* **Records for this task**:
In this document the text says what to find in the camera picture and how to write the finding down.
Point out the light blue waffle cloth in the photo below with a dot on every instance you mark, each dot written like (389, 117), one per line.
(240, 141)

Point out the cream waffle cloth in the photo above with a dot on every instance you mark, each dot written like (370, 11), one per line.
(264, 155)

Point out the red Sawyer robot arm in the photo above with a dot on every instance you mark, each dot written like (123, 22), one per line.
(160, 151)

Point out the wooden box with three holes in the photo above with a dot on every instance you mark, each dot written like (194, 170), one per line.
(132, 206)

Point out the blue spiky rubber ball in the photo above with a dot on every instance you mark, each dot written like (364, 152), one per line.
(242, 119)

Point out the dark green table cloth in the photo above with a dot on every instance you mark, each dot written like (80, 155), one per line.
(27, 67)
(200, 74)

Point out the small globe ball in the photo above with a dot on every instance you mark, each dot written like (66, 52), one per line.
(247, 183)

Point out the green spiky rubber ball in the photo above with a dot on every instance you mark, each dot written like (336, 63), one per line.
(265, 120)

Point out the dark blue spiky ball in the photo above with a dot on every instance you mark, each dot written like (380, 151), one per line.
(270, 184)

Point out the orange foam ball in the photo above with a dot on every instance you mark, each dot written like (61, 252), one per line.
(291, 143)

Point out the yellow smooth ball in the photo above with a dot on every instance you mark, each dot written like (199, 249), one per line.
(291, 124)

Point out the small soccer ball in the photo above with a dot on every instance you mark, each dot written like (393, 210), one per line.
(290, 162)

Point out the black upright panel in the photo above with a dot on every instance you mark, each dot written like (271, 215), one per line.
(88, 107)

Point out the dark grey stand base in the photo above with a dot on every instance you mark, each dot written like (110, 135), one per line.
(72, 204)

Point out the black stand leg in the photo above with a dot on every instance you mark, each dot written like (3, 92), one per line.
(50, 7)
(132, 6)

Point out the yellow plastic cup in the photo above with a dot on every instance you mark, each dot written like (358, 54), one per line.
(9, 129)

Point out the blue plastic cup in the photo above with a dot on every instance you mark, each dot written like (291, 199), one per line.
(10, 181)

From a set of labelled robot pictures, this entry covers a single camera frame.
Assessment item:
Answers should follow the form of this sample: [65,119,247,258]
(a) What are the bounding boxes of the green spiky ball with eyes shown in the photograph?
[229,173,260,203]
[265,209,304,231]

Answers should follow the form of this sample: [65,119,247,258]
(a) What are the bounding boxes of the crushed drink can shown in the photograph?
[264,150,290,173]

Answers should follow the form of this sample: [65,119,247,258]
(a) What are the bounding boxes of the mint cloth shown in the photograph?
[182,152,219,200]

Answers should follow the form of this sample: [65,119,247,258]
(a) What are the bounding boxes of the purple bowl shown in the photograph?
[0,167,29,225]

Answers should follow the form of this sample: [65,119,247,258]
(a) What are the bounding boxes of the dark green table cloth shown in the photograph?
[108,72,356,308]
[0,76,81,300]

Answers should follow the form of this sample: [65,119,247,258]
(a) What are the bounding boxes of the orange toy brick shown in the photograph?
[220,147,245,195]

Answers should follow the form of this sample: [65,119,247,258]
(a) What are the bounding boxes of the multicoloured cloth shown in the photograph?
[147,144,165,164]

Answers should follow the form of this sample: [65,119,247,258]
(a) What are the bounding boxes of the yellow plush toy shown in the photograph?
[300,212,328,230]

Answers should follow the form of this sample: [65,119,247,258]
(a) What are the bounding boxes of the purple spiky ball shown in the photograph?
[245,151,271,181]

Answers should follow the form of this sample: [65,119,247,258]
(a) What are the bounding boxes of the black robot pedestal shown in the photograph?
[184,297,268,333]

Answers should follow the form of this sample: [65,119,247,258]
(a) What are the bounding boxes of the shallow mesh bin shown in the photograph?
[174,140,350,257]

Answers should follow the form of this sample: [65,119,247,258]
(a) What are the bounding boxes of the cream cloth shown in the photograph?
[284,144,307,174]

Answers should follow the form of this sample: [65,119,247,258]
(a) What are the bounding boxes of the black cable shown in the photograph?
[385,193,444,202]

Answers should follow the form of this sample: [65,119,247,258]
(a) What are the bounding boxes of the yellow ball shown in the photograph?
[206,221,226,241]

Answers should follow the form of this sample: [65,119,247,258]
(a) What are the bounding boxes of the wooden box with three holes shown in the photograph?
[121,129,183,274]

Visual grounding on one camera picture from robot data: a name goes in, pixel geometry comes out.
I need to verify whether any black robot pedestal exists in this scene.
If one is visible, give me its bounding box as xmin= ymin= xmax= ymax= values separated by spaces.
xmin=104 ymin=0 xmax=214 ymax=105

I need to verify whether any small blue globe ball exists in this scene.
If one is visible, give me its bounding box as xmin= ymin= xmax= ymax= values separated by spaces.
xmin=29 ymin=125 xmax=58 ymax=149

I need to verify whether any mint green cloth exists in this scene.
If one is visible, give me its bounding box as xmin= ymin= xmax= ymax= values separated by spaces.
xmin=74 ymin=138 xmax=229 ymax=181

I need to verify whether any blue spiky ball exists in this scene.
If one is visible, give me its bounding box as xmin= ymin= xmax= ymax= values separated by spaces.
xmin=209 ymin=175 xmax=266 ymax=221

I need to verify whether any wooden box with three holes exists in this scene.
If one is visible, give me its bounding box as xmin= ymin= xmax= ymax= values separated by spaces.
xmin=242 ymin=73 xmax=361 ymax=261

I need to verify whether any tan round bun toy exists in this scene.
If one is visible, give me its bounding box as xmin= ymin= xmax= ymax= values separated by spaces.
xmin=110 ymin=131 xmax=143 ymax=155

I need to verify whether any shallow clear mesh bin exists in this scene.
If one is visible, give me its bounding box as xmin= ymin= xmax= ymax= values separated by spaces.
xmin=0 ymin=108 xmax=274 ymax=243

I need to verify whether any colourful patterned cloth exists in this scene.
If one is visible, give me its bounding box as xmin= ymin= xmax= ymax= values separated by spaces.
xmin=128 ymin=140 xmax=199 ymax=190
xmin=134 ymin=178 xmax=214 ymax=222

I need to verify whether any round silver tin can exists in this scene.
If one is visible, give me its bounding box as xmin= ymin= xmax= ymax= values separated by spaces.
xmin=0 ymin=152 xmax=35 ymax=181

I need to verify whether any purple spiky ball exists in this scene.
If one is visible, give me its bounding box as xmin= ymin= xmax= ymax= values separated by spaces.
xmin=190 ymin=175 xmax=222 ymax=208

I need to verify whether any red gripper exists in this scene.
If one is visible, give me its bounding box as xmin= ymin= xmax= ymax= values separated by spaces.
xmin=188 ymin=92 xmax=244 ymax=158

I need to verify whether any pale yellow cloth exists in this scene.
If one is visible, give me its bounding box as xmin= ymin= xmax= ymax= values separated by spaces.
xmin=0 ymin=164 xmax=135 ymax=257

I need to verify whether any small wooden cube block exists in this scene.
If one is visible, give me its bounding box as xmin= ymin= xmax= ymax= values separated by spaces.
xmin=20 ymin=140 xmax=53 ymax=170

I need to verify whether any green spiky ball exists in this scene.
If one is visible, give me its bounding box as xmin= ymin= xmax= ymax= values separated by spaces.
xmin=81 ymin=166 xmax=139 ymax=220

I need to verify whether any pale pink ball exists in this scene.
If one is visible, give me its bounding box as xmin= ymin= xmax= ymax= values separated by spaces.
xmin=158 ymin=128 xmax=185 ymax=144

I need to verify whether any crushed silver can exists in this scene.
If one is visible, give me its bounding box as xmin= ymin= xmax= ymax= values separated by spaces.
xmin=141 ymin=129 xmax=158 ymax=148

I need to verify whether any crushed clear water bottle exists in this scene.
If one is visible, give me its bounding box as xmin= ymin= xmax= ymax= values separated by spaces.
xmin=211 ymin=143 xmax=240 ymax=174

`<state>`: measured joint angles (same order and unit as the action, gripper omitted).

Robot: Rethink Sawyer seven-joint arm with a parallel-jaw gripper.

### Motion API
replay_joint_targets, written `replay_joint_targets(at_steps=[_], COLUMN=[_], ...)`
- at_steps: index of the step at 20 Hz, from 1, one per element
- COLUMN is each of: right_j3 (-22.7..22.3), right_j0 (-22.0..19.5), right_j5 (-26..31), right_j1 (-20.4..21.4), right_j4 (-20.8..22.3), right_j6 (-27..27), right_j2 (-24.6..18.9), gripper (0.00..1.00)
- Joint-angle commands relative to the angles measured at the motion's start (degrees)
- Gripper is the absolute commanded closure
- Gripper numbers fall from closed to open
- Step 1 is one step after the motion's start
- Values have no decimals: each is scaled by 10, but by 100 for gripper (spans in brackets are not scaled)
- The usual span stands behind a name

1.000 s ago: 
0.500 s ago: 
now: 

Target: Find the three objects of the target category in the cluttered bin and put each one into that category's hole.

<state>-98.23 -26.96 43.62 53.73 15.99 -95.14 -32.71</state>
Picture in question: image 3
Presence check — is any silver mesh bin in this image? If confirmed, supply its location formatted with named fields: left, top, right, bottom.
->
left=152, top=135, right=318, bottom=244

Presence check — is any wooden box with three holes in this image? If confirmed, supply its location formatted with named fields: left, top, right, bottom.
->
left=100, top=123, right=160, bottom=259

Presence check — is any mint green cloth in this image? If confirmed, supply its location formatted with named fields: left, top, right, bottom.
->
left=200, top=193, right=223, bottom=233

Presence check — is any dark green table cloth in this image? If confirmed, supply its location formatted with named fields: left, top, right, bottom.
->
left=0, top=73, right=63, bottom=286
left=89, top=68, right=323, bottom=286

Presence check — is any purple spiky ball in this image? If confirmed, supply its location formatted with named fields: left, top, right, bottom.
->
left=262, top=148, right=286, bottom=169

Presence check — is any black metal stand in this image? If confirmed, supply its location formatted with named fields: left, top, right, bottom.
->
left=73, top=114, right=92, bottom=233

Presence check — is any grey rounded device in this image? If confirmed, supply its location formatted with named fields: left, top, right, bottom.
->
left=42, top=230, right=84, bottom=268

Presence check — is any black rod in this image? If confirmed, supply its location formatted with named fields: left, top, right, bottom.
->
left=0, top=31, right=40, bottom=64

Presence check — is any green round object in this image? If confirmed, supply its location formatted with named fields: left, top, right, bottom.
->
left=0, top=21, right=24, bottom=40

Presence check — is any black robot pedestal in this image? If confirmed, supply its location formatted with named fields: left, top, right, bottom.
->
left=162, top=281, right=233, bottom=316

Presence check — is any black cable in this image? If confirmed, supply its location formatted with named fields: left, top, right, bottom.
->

* **What the exercise asks**:
Match on "state" and report each line of the data above that has it.

* **Reply to the exercise**:
`<state>`: measured joint angles (same order and unit as the action, gripper omitted).
<state>-98.23 -26.96 43.62 53.73 15.99 -95.14 -32.71</state>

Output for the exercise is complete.